**What is required**
Give the number of lines in the data below where the string "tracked" occurs, and nothing else.

++++ Collected data

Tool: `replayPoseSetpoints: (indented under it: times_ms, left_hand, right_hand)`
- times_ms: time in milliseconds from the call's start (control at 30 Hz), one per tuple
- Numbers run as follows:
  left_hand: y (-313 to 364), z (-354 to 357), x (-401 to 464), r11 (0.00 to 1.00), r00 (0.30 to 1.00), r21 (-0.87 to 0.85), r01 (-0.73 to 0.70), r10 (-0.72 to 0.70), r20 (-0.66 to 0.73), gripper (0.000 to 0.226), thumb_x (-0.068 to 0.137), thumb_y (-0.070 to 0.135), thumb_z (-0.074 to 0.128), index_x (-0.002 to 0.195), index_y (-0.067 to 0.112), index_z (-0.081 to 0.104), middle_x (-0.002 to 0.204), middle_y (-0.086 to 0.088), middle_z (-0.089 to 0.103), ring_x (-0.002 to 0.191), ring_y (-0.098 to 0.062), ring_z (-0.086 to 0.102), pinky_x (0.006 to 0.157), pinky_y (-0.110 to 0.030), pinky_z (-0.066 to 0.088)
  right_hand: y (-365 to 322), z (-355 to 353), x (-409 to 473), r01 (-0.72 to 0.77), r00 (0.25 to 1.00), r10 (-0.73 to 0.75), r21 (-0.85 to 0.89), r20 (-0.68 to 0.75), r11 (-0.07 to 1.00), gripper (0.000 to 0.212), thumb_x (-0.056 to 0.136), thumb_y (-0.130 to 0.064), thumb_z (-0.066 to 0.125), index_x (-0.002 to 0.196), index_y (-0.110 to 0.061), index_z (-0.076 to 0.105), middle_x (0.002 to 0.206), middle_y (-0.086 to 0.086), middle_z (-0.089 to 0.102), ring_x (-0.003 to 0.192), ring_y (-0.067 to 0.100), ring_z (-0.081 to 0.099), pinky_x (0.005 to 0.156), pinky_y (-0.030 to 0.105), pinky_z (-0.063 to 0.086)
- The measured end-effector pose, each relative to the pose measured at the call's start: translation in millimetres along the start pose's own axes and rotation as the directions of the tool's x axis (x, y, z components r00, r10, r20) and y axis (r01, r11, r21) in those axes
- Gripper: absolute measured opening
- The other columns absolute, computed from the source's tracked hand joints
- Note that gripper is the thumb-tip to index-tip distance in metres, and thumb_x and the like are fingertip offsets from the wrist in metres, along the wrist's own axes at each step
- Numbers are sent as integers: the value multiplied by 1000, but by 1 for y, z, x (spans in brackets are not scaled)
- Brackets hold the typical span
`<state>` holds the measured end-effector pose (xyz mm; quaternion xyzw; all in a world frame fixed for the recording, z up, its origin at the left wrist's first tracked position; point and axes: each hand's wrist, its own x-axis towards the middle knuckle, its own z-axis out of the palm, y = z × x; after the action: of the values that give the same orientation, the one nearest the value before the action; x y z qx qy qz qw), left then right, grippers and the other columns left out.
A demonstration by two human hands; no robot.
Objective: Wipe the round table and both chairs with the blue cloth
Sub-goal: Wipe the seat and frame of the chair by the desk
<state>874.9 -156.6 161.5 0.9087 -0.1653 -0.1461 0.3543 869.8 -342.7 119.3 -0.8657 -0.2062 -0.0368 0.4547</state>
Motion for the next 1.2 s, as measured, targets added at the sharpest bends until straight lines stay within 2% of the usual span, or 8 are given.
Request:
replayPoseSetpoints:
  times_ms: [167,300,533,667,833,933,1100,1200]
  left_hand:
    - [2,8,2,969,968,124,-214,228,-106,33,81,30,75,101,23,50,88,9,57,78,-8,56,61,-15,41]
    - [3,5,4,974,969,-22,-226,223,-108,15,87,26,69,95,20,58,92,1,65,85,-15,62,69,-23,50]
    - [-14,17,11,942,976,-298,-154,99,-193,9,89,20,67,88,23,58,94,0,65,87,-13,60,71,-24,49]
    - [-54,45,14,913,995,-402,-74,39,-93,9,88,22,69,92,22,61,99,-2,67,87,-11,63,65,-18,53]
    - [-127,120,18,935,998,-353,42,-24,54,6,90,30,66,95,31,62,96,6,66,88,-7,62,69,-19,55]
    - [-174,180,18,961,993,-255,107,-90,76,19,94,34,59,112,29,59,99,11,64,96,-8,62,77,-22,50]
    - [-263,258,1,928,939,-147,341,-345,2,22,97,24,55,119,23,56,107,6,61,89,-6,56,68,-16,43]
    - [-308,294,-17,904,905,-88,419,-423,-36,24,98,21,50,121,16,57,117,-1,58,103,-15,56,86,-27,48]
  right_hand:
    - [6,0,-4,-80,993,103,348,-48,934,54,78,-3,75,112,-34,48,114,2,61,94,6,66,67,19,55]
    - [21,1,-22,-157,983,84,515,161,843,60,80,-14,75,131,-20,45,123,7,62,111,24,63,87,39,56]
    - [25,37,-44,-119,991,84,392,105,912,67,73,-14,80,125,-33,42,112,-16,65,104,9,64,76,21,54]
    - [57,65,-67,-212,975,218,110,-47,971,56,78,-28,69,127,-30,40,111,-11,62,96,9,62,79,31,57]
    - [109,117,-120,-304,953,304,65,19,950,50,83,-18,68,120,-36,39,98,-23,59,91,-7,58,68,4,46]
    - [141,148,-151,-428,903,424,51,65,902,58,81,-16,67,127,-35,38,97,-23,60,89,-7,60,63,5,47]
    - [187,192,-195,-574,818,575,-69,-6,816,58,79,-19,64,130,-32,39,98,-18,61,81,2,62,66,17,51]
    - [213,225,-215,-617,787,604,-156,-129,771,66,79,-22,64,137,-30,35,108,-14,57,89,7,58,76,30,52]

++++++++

**The answer**
2